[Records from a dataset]

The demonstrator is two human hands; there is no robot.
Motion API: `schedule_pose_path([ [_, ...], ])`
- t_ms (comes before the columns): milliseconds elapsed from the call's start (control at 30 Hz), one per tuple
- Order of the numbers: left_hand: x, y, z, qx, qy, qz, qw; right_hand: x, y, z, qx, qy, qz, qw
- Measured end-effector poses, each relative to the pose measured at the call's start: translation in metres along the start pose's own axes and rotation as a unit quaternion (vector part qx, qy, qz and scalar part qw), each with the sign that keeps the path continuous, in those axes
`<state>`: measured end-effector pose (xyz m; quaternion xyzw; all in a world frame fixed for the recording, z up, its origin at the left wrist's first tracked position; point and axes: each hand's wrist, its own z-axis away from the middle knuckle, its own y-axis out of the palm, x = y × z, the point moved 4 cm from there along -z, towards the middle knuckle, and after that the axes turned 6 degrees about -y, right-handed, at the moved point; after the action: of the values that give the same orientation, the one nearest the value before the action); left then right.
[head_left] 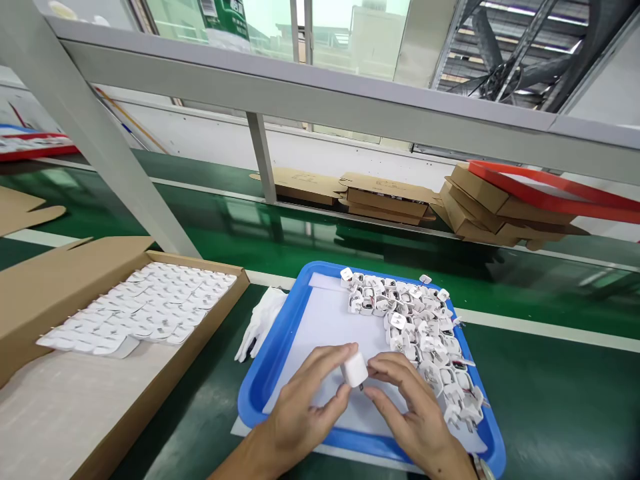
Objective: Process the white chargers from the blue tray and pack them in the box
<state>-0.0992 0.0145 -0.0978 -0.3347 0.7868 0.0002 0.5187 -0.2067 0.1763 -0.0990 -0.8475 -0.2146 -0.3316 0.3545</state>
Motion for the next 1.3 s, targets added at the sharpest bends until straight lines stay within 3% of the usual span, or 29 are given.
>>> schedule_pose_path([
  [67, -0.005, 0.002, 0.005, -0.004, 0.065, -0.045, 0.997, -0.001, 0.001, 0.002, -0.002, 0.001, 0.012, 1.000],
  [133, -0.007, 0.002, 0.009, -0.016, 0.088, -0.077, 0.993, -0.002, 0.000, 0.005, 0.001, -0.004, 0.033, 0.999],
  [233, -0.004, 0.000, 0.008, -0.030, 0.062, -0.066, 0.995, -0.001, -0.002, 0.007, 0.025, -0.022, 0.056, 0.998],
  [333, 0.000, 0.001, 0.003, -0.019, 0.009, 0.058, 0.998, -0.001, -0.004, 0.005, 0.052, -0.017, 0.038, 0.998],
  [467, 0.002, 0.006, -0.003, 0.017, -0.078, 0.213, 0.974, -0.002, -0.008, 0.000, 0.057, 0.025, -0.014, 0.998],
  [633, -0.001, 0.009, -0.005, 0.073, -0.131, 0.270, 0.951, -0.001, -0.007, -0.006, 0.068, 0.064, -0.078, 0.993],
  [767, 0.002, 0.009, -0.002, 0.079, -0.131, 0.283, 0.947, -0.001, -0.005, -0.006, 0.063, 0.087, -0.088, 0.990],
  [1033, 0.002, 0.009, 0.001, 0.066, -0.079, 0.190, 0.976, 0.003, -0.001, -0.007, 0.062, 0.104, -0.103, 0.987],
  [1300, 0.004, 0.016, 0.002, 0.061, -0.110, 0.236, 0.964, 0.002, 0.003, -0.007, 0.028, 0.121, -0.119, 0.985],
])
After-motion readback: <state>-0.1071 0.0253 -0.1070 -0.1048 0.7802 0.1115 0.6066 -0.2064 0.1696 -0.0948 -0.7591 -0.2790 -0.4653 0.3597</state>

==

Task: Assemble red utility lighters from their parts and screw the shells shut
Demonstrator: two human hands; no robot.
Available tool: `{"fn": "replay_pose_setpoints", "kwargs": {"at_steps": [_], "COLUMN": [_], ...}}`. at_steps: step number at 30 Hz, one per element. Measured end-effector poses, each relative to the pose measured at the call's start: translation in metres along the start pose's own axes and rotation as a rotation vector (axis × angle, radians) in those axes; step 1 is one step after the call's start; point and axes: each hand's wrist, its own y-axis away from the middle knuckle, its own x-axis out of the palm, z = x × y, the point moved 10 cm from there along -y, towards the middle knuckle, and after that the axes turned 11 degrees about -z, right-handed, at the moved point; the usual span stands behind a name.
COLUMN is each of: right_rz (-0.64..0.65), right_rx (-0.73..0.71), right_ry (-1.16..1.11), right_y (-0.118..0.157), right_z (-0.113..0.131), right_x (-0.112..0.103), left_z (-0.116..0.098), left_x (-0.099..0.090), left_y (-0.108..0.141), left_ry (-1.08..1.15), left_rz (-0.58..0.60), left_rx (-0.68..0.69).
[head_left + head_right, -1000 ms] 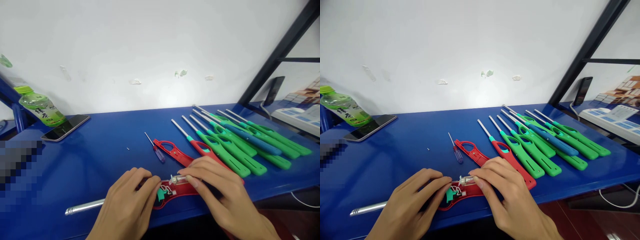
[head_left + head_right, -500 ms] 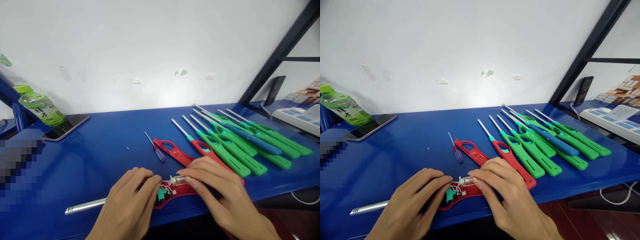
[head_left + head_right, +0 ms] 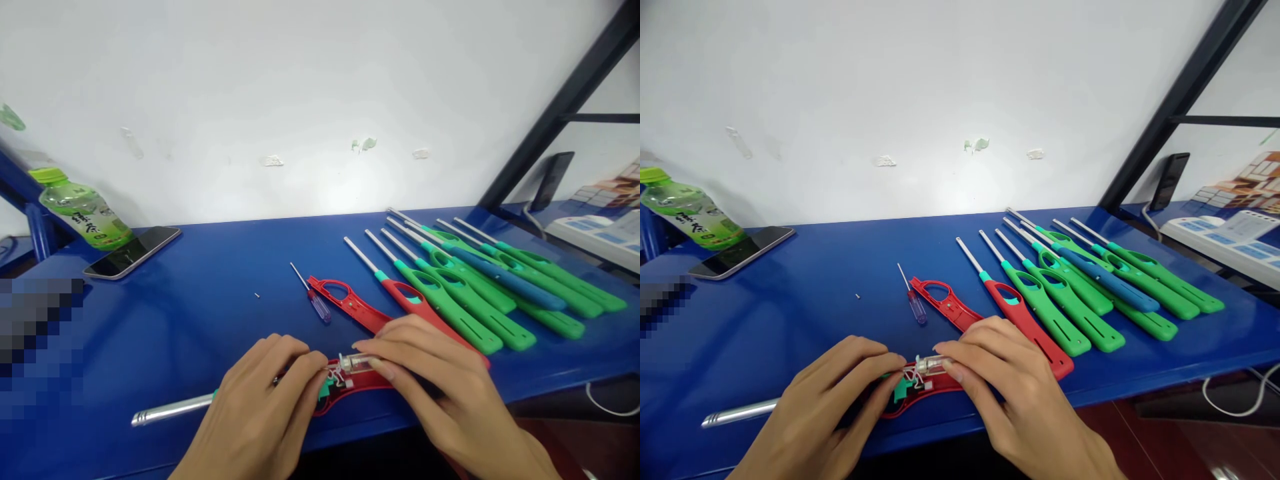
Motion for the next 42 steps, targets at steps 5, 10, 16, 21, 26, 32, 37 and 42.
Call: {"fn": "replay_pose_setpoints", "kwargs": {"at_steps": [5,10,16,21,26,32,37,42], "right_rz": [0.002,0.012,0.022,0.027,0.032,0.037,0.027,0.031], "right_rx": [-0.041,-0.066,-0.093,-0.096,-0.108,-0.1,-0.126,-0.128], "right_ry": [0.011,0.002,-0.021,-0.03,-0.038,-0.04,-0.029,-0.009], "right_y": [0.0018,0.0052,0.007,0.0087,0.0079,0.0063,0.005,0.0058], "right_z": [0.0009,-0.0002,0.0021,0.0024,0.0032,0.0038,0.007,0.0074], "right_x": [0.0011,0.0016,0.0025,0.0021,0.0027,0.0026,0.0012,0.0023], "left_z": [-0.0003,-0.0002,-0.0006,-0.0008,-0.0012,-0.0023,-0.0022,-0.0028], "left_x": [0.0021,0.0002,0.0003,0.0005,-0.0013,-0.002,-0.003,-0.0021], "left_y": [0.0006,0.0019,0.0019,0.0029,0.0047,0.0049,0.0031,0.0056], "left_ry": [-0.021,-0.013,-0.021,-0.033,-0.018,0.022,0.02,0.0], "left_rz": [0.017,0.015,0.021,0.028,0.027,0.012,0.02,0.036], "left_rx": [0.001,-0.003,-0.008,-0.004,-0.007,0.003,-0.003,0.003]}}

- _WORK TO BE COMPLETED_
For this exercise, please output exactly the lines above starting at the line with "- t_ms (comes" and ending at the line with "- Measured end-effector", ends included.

- _ANSWER FOR THIS EXERCISE_
- t_ms (comes before the columns): milliseconds elapsed from the call's start (control at 30 Hz), one per tuple
- Order of the numbers: left_hand: x, y, z, qx, qy, qz, qw; right_hand: x, y, z, qx, qy, qz, qw
- Measured end-effector poses, each relative to the pose measured at the call's start: translation in metres along the start pose's own axes and rotation as a unit quaternion (vector part qx, qy, qz and scalar part qw), each with the sign that keeps the path continuous, in those axes

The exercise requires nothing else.